Radiation Oncology Department, University Hospital, Brest, France.
INSERM, UMR 1101, LaTIM, University of Brest, Brest, France.
Acta Oncol. 2022 Jan;61(1):73-80. doi: 10.1080/0284186X.2021.1983207. Epub 2021 Oct 9.
Radiotherapy (RT) for head and neck cancer is now guided by cone-beam computed tomography (CBCT). We aim to identify a CBCT radiomic signature predictive of progression to RT.

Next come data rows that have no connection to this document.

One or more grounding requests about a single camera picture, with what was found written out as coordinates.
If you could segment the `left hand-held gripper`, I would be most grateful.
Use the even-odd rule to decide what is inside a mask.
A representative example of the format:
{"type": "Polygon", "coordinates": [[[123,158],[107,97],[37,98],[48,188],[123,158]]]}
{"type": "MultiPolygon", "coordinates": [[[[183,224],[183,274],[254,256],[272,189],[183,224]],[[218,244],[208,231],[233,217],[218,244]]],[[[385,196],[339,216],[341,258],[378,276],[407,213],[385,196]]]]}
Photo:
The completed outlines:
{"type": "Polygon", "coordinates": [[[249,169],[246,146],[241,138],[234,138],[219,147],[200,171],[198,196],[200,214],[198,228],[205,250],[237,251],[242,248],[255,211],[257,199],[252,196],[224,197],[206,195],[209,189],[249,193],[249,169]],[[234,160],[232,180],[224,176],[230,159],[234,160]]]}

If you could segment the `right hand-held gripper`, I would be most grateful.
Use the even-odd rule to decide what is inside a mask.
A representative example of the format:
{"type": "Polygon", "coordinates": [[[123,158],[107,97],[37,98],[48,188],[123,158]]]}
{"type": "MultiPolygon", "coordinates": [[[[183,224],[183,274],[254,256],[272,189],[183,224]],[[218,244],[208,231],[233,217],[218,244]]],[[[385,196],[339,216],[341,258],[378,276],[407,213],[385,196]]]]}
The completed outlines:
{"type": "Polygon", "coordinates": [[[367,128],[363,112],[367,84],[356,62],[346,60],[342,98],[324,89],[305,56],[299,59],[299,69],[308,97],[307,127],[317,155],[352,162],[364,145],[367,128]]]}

A cohort of 93 patients was split into training ( = 60) and testing ( = 33) sets. A total of 88 features were extracted from the gross tumor volume (GTV) on each CBCT. Receiver operating characteristic (ROC) curves were used to determine the power of each feature at each week of treatment to predict progression to radio(chemo)therapy. Only features with AUC > 0.65 at each week were pre-selected. Absolute differences were calculated between features from each weekly CBCT and baseline CBCT1 images. The smallest detectable change ( = 1.96 × SD, SD being the standard deviation of differences between feature values calculated on CBCT1 and CBCTn) with its confidence interval (95% confidence interval [CI]) was determined for each feature. The features for which the change was larger than C for at least 5% of patients were then selected. A radiomics-based model was built at the time-point that showed the highest AUC and compared with models relying on clinical variables.

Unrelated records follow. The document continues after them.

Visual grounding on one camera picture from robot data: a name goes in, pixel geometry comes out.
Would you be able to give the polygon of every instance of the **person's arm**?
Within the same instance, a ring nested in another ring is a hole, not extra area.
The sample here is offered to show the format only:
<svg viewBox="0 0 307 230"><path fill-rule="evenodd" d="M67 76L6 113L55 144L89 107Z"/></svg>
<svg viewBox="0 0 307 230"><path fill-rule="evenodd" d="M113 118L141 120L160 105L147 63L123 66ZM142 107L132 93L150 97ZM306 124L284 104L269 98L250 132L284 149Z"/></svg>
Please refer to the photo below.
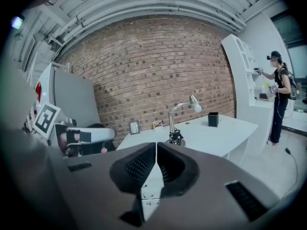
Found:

Seven features had an AUC > 0.65 at each week, and six exhibited a change larger than the predefined CI 95%. After exclusion of inter-correlated features, only one parameter remains, Coarseness. Among clinical variable, only hemoglobin value was significant. AUC for predicting the treatment response were 0.78 ( = .006), 0.85 ( < .001), and 0.99 ( < .001) for clinical, CBCT4-radiomics (Coarseness) and clinical + radiomics based models respectively. The mean AUC of this last model on a 5-fold cross-validation was 0.80 (±0.09). On the testing cohort, the best prediction was given by the combined model (balanced accuracy [BAcc] 0.67 , < .001).

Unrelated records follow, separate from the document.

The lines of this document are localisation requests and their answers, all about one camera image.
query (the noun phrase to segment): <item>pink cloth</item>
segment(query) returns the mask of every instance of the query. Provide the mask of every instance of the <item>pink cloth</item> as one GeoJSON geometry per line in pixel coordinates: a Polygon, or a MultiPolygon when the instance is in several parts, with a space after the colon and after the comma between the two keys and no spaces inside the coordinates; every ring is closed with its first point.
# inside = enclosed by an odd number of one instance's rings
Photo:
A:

We described a feature selection methodology for delta-radiomics that is able to select reproducible features which are informative due to their change during treatment. A selected delta radiomics feature may improve clinical-based prediction models.
头颈部癌症的放射治疗(RT)现在由锥形束计算机断层扫描(CBCT)引导。我们旨在确定预测 RT 进展的 CBCT 放射组学特征。
将 93 名患者分为训练集(n=60)和测试集(n=33)。从每次 CBCT 的大体肿瘤体积(GTV)中提取了 88 个特征。使用受试者工作特征(ROC)曲线确定每个特征在治疗的每一周预测进展为放化疗的能力。仅选择每个周 AUC>0.65 的特征。从每周的 CBCT 和基线 CBCT1 图像计算每个特征之间的绝对差异。确定每个特征的最小可检测变化(SD,为 CBCT1 和 CBCTn 上特征值计算的差异的标准差)及其置信区间(95%置信区间 [CI])。对于至少 5%的患者,变化大于 C 的特征被选择。在显示最高 AUC 的时间点建立基于放射组学的模型,并与基于临床变量的模型进行比较。
每周有 7 个特征的 AUC>0.65,6 个特征的变化大于预定义的 95%置信区间(CI)。在排除相关特征后,只剩下一个参数,即粗糙度。在临床变量中,只有血红蛋白值有意义。预测治疗反应的 AUC 分别为 0.78(=0.006)、0.85(<.001)和 0.99(<.001),分别为临床、CBCT4-放射组学(粗糙度)和临床+放射组学模型。在 5 折交叉验证中,该最后模型的平均 AUC 为 0.80(±0.09)。在测试队列中,组合模型(平衡准确率 [BAcc]0.67,<.001)给出了最佳预测。
我们描述了一种用于 delta 放射组学的特征选择方法,该方法能够选择在治疗过程中因变化而具有信息性的可重复特征。选定的 delta 放射组学特征可能会改进基于临床的预测模型。